O jogo Baleia Azul está se espalhando mundo afora pelas redes sociais e causando preocupação em pais de adolescentes, alvo dos recrutadores do game macabro. Especula-se que mais de uma centena de suicídios na Rússia e até alguns casos no Brasil tenham ligação com este, que seria uma espécie de gincana com tarefas a serem cumpridas ao longo de 50 dias. As "missões" seriam orientadas por um curador, que verificaria se os resultados alcançados pelos jogadores são satisfatórios, e apresentariam graus de dificuldade variados: assistir a filmes de terror, acordar de madrugada, desenhar baleias na própria pele, subir em telhados e se automutilar. O 50º e último desafio seria o de tirar a própria vida.

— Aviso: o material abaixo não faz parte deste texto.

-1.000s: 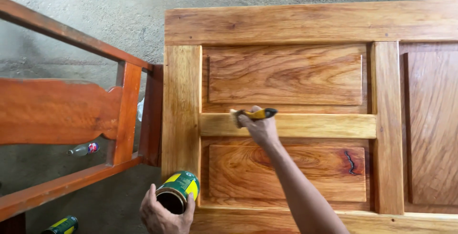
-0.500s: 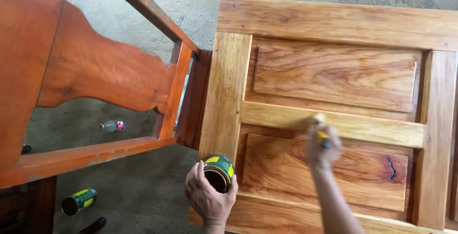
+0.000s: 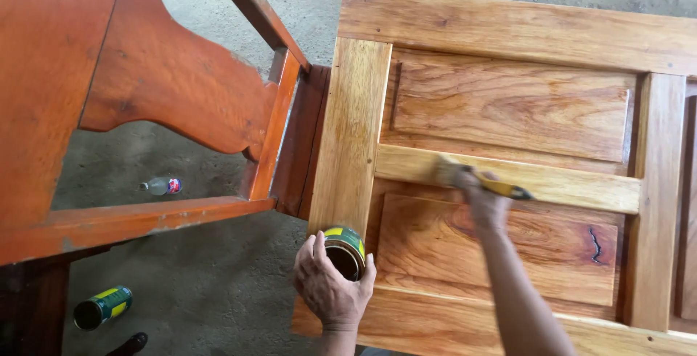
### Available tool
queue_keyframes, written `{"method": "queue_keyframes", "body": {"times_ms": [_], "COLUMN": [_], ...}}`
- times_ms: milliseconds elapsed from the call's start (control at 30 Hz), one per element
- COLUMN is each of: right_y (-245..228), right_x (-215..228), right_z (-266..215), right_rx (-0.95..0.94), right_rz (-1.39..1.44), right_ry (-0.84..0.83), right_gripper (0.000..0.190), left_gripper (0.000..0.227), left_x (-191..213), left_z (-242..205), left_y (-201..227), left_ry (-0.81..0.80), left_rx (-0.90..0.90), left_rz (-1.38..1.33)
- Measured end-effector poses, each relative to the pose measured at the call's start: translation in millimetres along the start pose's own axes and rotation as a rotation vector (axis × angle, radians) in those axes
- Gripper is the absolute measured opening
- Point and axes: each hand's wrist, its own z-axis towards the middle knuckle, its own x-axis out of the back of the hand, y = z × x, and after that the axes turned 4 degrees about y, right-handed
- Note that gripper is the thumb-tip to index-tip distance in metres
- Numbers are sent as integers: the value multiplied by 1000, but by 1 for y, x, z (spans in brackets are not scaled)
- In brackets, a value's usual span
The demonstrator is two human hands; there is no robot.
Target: The person applies a clear finish to a wooden cabinet door using a brush and a can of varnish. They systematically coat the surface, including the recessed panels and raised frames, while holding the can in one hand and the brush in the other.
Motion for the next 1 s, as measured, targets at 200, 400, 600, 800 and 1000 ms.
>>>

Segundo o advogado especialista em crimes digitais, Newton Dias, Baleia Azul representa um momento de reflexão no âmbito digital e que as regras nesse ambiente precisam ser revistas.

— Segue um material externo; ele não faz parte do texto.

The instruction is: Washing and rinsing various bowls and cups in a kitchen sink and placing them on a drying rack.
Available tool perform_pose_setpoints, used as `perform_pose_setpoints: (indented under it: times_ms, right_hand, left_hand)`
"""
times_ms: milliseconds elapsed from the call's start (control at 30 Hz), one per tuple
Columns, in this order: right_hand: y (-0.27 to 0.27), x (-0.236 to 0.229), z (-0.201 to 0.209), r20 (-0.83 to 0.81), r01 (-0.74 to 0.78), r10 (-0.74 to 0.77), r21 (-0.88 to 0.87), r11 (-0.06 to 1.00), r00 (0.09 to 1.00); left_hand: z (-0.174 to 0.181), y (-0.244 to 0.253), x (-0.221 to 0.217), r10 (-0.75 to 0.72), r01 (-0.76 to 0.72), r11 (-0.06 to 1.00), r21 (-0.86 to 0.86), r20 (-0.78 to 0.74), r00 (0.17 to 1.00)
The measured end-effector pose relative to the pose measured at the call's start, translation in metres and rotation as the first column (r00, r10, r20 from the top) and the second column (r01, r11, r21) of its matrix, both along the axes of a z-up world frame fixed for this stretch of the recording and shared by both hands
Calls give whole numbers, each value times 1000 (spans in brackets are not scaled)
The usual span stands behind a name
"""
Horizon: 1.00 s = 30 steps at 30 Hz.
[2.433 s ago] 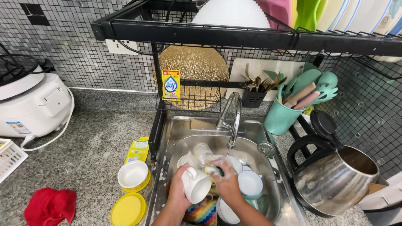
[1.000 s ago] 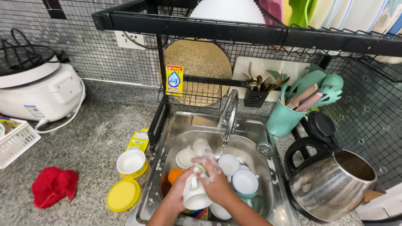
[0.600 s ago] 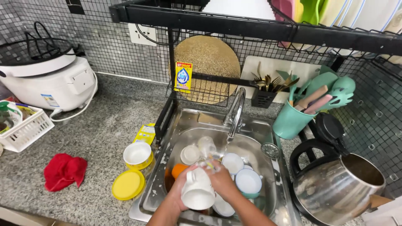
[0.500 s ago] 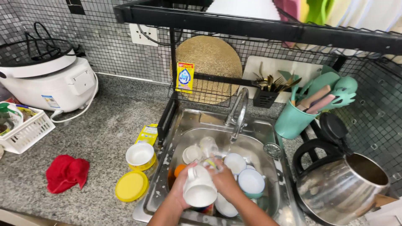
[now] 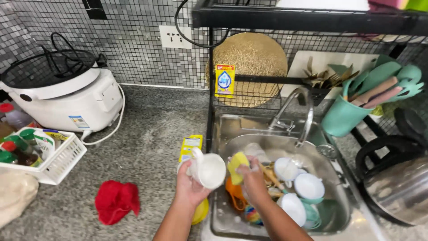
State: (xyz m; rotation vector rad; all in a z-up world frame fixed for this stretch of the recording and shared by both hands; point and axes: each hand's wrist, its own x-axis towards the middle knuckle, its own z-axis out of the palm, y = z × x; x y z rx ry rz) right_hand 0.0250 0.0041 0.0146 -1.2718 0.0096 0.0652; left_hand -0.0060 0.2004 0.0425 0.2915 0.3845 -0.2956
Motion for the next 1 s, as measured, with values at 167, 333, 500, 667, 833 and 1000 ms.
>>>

"A Baleia Azul reflete claramente que precisamos rever nossas normas que estabelecem regras no mundo digital! Jogos que mexem com a cabeça de crianças e jovens não é novidade. Na minha adolescência existia o R.P.G, no qual muitos jovens começavam a viver a "realidade do tabuleiro ", mas aí está a grande diferença. O Núcleo de onde promanava as condutas era facilmente identificado. No caso da Baleia Azul é que existem vários núcleos que, com a celeridade da Internet, vai gerando vítimas numa proporção inversamente proporcional à velocidade das investigações. Segundo nossa legislação, Google, Facebook e Instagram são geradores de Conteúdo, por tanto, não são responsáveis DIRETAMENTE pela informação gerada pelos seus usuários e sites. Alguns casos respingaram em questões como: "Não poderia o Facebook, Instagram ou Google terem um controle prévio sobre o conteúdo neles inseridos?" A primeira questão suscitada é da impossibilidade técnica disso acontecer segundo os referidos. O que na verdade eu chamo de ONEROSIDADE TÉCNICA já que existem plataformas de controle em países como a China, Índia, Coreia. Só que isso sairia caro, em virtude da necessidade da mão de obra a ser contratada", pondera o advogado.

Dias também acredita que a liberdade de expressão, que impede um controle do que é postado nas redes sociais, começou a invadir o direito à vida.

"A mais importante questão suscitada é a LIBERDADE DE EXPRESSÃO, onde tal postura de controle de conteúdo iria de encontro a um dos nossos pilares constitucionais. Então vem um raciocínio óbvio: Chegou um ponto onde a liberdade de expressão começa a invadir o maior de nosso direito : A VIDA ! Se as plataformas digitais não conseguem localizar A BALEIA AZUL antes dela vitimizar milhares de jovens pelo mundo, então elas não podem existir! É inadmissível nossos legisladores criarem um universo que propaga crimes e não termos capacidade e eficácia de localizarmos antes do dano causado. É a questão que deixo: A Internet pode ser maior que nossa constituição?", pergunta Newton.